== What to produce ==
Wherever a line in the records contains the word "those", return that line.

(Stored dataset items)

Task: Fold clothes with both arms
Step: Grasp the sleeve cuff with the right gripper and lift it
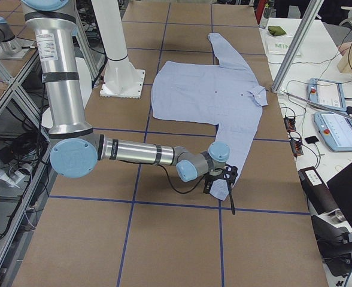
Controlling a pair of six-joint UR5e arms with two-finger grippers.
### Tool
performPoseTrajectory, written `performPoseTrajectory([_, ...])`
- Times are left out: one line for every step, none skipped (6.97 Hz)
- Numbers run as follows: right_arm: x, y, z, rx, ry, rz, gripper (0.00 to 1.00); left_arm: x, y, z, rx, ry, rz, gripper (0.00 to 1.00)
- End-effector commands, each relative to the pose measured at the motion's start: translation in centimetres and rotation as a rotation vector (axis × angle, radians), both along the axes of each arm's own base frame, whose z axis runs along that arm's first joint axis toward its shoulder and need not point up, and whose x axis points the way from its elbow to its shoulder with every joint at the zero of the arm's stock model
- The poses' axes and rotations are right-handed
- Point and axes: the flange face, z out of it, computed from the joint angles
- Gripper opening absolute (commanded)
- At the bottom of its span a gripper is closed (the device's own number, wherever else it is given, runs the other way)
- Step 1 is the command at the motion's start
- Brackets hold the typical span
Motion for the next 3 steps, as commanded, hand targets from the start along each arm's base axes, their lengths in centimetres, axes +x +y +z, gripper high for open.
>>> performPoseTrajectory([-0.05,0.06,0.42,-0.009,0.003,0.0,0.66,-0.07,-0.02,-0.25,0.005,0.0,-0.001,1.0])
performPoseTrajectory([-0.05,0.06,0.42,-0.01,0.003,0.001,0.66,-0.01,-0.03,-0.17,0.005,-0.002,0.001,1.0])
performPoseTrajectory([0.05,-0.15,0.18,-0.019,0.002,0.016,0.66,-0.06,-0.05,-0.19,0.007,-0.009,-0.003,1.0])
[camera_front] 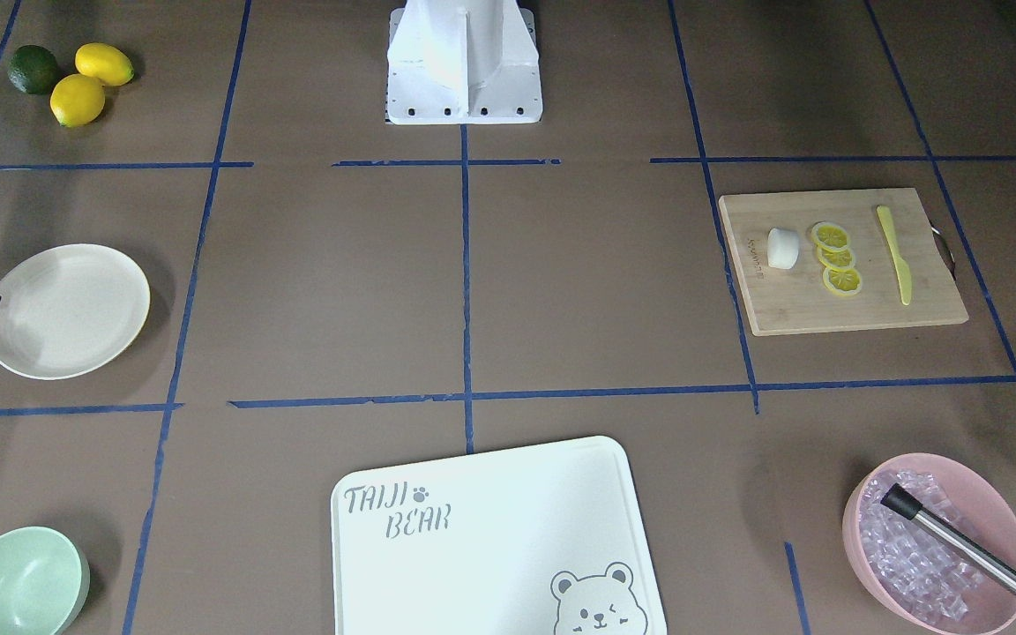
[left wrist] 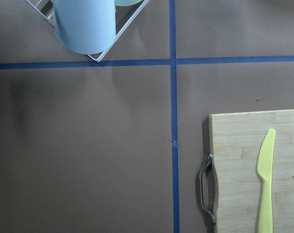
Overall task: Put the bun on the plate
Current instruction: 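Slide the white plate with the right gripper toward the table center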
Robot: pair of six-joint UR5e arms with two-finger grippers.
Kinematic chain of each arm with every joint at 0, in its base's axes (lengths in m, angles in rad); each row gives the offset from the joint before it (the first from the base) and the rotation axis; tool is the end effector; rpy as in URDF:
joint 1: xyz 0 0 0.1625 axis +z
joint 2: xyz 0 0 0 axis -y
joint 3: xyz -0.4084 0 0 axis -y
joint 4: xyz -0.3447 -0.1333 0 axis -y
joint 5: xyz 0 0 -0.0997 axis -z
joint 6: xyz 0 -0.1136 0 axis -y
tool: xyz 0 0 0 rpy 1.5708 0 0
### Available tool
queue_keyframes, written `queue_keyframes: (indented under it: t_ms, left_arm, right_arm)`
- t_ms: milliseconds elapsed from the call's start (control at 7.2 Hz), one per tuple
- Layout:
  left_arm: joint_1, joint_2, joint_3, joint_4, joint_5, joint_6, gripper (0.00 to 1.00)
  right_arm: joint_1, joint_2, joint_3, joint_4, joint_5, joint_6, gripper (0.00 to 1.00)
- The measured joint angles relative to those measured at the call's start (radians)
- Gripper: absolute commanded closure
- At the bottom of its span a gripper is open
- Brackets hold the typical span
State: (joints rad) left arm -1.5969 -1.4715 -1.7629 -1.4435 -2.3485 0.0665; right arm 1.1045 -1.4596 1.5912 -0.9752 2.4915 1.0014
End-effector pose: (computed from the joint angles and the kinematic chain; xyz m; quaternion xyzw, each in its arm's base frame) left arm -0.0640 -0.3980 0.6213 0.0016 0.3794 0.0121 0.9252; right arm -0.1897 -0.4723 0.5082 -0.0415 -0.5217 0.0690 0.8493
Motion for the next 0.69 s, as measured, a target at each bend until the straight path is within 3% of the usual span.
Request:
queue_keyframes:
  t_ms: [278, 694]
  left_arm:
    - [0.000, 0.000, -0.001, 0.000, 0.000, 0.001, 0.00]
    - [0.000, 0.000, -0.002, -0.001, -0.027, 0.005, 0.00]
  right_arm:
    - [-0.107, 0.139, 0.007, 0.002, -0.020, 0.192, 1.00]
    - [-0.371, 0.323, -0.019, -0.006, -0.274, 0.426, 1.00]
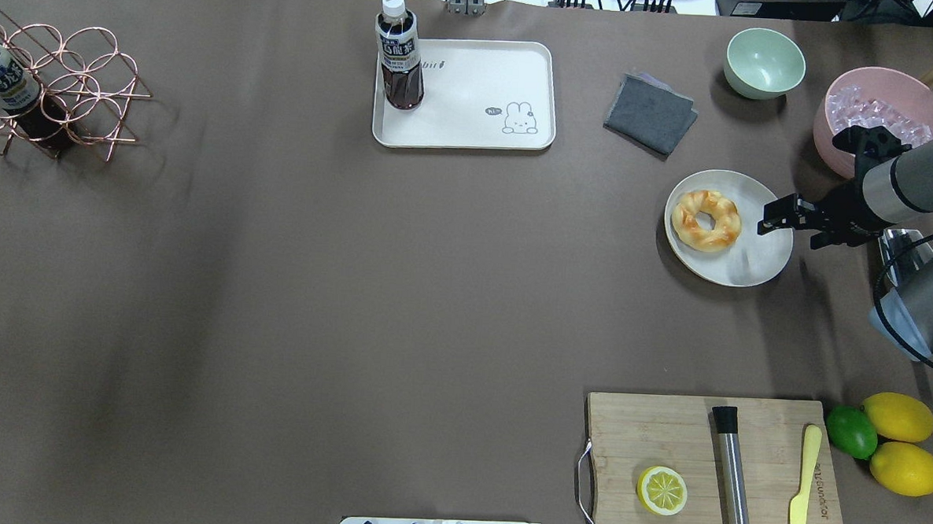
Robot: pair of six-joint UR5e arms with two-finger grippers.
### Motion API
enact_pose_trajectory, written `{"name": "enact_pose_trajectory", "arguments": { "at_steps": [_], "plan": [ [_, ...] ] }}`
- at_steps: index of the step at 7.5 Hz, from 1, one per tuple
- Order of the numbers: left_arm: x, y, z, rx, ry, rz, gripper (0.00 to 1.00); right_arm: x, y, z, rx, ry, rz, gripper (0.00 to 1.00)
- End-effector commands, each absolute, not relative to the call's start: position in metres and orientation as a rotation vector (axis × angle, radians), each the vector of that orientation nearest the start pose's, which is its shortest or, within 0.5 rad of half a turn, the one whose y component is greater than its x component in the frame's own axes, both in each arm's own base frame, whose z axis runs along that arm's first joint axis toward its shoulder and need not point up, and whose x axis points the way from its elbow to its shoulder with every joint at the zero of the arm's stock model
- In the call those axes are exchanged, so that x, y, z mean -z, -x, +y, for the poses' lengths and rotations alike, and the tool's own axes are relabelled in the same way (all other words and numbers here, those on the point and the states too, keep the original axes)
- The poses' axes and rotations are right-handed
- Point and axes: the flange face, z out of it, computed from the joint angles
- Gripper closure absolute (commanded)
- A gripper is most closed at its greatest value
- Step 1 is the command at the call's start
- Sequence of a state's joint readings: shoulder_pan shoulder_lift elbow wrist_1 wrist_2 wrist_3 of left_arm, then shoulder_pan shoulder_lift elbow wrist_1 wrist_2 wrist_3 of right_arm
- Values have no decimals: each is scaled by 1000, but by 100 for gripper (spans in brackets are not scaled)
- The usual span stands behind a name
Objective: Place donut on tray
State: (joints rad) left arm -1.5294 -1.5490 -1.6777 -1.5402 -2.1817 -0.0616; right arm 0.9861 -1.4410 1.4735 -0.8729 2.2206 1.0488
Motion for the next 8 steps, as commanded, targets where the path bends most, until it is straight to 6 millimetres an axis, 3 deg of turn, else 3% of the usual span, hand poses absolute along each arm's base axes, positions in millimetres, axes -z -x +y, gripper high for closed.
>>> {"name": "enact_pose_trajectory", "arguments": {
  "at_steps": [1,2,3,4,8],
  "plan": [
    [-629,56,-489,3,-23,612,2,-569,260,-518,-192,-26,-925,4],
    [-629,56,-489,3,-23,612,2,-577,262,-519,-201,-34,-905,33],
    [-629,56,-489,3,-23,612,2,-577,262,-519,-200,-35,-905,80],
    [-629,55,-489,2,-23,611,2,-571,262,-518,-196,-41,-914,100],
    [-630,55,-489,1,-23,611,2,-567,263,-519,-190,-38,-925,100]
  ]
}}
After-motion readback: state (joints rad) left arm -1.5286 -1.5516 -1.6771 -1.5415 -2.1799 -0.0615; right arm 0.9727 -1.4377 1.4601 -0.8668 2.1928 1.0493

== Solved exercise ==
- The measured joint angles relative to those measured at the call's start (radians)
- In the call those axes are exchanged, so that x, y, z mean -z, -x, +y, for the poses' lengths and rotations alike, and the tool's own axes are relabelled in the same way (all other words and numbers here, those on the point and the states too, keep the original axes)

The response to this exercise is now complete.